The required output is the exact run of lines in the listing below from the line holding "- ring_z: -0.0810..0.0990" through the line holding "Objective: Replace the", with no pictures.

┌──

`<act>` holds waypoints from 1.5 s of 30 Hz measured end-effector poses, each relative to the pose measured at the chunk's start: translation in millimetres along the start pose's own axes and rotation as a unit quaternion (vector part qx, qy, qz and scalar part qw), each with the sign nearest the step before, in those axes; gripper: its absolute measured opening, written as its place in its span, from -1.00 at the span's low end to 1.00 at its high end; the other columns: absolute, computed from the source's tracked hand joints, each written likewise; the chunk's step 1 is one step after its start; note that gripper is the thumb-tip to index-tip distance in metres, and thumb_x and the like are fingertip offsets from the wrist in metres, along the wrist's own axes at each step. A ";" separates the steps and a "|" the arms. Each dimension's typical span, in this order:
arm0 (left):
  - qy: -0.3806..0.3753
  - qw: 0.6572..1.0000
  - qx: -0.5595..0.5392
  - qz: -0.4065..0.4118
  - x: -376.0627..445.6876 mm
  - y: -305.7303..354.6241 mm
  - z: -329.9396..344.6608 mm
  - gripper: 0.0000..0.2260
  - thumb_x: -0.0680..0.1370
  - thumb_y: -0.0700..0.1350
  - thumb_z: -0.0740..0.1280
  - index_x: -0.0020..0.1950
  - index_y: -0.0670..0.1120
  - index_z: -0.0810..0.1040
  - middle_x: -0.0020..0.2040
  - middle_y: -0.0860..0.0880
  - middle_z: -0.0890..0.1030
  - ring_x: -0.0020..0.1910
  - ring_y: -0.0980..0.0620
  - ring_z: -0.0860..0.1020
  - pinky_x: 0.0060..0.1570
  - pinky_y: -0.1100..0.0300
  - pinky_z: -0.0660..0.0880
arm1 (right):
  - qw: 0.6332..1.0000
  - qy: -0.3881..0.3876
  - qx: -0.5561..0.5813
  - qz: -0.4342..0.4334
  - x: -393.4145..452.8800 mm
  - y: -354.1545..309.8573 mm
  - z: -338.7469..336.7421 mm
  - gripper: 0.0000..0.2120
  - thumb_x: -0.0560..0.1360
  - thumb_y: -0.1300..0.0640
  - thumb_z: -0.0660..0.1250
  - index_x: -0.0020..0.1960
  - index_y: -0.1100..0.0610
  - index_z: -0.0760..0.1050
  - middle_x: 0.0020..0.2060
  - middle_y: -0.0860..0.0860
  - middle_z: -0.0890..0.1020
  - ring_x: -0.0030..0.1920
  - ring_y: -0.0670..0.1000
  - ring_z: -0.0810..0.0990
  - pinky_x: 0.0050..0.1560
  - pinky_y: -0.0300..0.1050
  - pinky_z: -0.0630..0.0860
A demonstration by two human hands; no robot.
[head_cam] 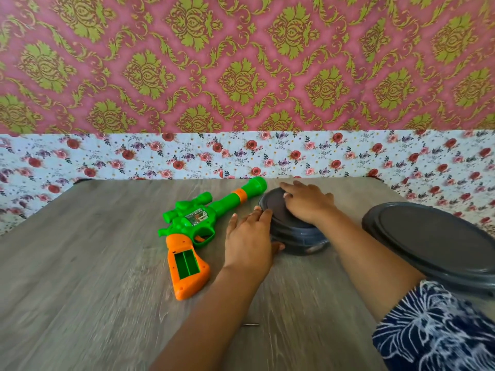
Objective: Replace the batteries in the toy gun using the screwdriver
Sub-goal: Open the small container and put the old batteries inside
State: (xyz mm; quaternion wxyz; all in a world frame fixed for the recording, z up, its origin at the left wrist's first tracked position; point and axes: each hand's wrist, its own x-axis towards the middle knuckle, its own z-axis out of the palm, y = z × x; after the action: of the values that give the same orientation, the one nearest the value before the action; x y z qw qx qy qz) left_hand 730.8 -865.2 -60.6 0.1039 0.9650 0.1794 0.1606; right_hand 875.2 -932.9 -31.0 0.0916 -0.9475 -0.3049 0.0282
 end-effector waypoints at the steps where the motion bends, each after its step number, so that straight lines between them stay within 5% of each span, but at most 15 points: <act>1: 0.003 1.000 0.000 0.001 -0.3 -0.1 0.5 -0.39 0.51 0.10 0.31 0.50 0.02 0.17 0.51 -0.04 0.24 0.46 -0.04 0.26 0.48 0.03 -0.02 | 1.000 -0.003 0.003 -0.005 0.5 1.4 0.5 -0.56 0.59 -0.05 -0.07 0.47 -0.21 0.05 0.52 -0.06 0.08 0.47 0.14 0.10 0.37 0.23 0.06; 9: 0.018 1.000 0.001 -0.007 -1.8 4.6 8.9 -0.33 0.50 0.18 0.29 0.51 0.00 0.12 0.54 -0.05 0.18 0.47 -0.04 0.23 0.46 0.02 0.03 | 0.999 0.033 -0.016 -0.025 4.2 3.5 0.0 -0.58 0.58 -0.05 -0.05 0.43 -0.15 0.15 0.43 0.03 0.31 0.34 0.22 0.32 0.31 0.19 0.21; 18: -0.013 0.999 -0.035 -0.019 -4.6 12.6 7.4 -0.18 0.44 0.33 0.24 0.54 -0.07 0.05 0.55 -0.12 0.10 0.49 -0.12 0.17 0.46 0.05 0.09 | 0.999 0.017 -0.031 0.002 8.5 3.7 8.0 -0.55 0.57 -0.11 -0.13 0.44 -0.07 0.05 0.43 0.09 0.22 0.38 0.25 0.19 0.28 0.26 0.14; 25: -0.024 0.990 -0.127 -0.059 -5.5 21.0 8.9 -0.20 0.47 0.25 0.29 0.54 -0.11 0.05 0.56 -0.16 0.07 0.50 -0.16 0.15 0.44 0.05 0.16 | 0.996 0.083 -0.042 -0.009 5.0 -2.4 7.9 -0.55 0.52 -0.23 0.01 0.32 -0.05 0.30 0.27 0.10 0.44 0.25 0.25 0.38 0.20 0.23 0.26; 38: -0.039 0.994 -0.099 -0.038 -5.5 14.7 6.6 -0.24 0.47 0.27 0.27 0.53 -0.06 0.11 0.54 -0.16 0.12 0.46 -0.24 0.23 0.39 -0.03 0.24 | 0.994 0.103 0.013 -0.026 -0.4 2.5 2.9 -0.67 0.59 -0.01 0.01 0.29 0.02 0.36 0.24 0.12 0.50 0.22 0.23 0.43 0.17 0.14 0.31; 42: 0.032 0.978 -0.204 -0.041 4.9 -2.8 0.9 -0.48 0.48 0.17 0.34 0.34 -0.07 0.45 0.28 -0.13 0.53 0.24 -0.13 0.49 0.18 0.10 0.41 | 0.994 0.069 0.076 -0.020 5.2 17.3 -7.4 -0.70 0.59 0.10 0.04 0.26 0.11 0.40 0.20 0.16 0.52 0.16 0.19 0.48 0.16 0.07 0.42; 45: 0.051 0.970 -0.223 -0.079 27.4 -7.4 1.4 -0.59 0.50 0.16 0.31 0.08 -0.18 0.55 -0.01 -0.19 0.61 0.01 -0.17 0.56 -0.08 0.08 0.47 | 0.997 0.032 0.074 0.015 12.6 27.5 -15.4 -0.69 0.59 0.12 0.04 0.27 0.16 0.39 0.18 0.19 0.51 0.11 0.16 0.50 0.03 -0.02 0.44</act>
State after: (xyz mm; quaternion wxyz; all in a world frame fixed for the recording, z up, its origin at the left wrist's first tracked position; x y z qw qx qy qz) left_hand 753.2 -848.2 -56.3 0.3194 0.8908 0.2196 0.2370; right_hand 902.9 -949.8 -21.1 0.1706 -0.9429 -0.2851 0.0221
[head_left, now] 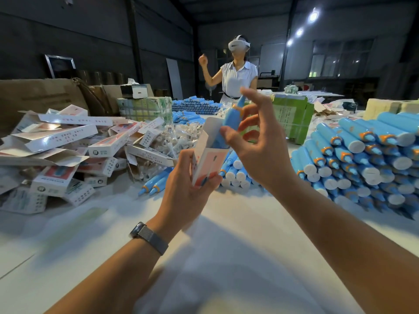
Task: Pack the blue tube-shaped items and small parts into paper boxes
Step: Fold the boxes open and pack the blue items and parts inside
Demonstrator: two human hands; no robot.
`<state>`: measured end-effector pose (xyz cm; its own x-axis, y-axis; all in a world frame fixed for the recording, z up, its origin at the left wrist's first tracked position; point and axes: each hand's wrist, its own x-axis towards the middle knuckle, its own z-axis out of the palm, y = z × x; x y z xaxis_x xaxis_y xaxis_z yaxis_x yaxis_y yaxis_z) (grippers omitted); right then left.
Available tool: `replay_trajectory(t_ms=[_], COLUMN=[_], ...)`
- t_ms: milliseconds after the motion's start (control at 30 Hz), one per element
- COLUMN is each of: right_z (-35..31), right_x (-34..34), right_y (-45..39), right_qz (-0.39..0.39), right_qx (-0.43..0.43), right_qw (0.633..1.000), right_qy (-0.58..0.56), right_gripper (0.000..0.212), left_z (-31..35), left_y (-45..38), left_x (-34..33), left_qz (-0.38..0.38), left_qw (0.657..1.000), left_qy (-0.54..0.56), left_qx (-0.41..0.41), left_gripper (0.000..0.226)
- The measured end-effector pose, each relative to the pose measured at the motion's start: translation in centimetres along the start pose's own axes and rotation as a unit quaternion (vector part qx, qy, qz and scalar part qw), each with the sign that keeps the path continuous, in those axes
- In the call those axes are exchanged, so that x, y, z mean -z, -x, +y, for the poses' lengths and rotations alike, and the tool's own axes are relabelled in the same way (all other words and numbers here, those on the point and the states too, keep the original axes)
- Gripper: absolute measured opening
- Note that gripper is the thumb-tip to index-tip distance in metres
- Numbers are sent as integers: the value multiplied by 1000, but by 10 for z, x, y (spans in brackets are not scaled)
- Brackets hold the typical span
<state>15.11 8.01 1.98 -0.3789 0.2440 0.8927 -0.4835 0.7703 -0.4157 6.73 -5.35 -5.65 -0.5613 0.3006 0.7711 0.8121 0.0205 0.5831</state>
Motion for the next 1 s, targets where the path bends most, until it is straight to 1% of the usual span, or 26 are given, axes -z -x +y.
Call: replay_trajectory(t_ms=[33,67,133,200,300,367,400,433,467,533,600,700,800,833,867,1000], right_z=[2,4,10,10,10,16,22,29,36,51,63,80,98,106,116,133], right_x=[-1,-2,-8,-13,-14,-16,-20,-25,-33,-54,-82,-126,-156,-162,-169,-187], right_y=[2,5,15,18,13,10,9,8,6,1,-3,-12,-23,-26,-29,-42], right_qz=[-12,-36,-84,-100,-62,-41,-43,-62,-101,-209,-295,-357,-422,-445,-463,-523], right_qx=[18,37,49,17,-7,-37,-57,-78,-96,-110,-108,-93,-85,-88,-96,-98], right_qw=[1000,998,994,994,998,998,997,994,988,960,928,881,803,781,768,748], right_qy=[16,34,57,39,-3,-1,12,35,70,147,200,297,412,429,433,396], right_gripper=[28,15,17,20,19,19,18,16,15,19,26,32,30,29,29,40], left_z=[-2,-4,-9,-12,-18,-24,-28,-32,-37,-44,-49,-57,-59,-59,-60,-64], left_y=[0,0,-1,-3,-8,-12,-14,-16,-16,-15,-14,-14,-15,-15,-15,-17], left_x=[0,1,1,0,6,14,19,22,25,26,26,31,32,31,31,32], left_qz=[6,13,25,50,131,188,204,213,218,214,207,229,238,236,234,230], left_qw=[1000,1000,999,998,991,981,977,975,972,966,961,956,954,954,955,957], left_qy=[-2,-6,-20,-29,-23,-37,-42,-53,-76,-142,-182,-179,-173,-177,-178,-174], left_qx=[-2,-5,-4,5,12,24,34,40,38,15,15,44,54,52,45,27], left_gripper=[47,47,48,49,47,45,44,43,43,45,47,51,53,54,54,54])
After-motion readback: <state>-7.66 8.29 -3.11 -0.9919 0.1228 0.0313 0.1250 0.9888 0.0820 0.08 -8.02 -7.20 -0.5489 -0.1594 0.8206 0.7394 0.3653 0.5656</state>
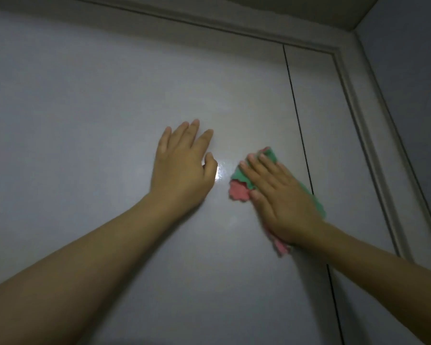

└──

Your solution:
  - ring_z: -0.0810..0.0990
  - pinky_x: 0.0050..0.1560
  - pinky_y: -0.0300..0.1050
  - pinky_z: -0.0630..0.0860
A demonstration by two human hands; no robot.
[head_cam] 
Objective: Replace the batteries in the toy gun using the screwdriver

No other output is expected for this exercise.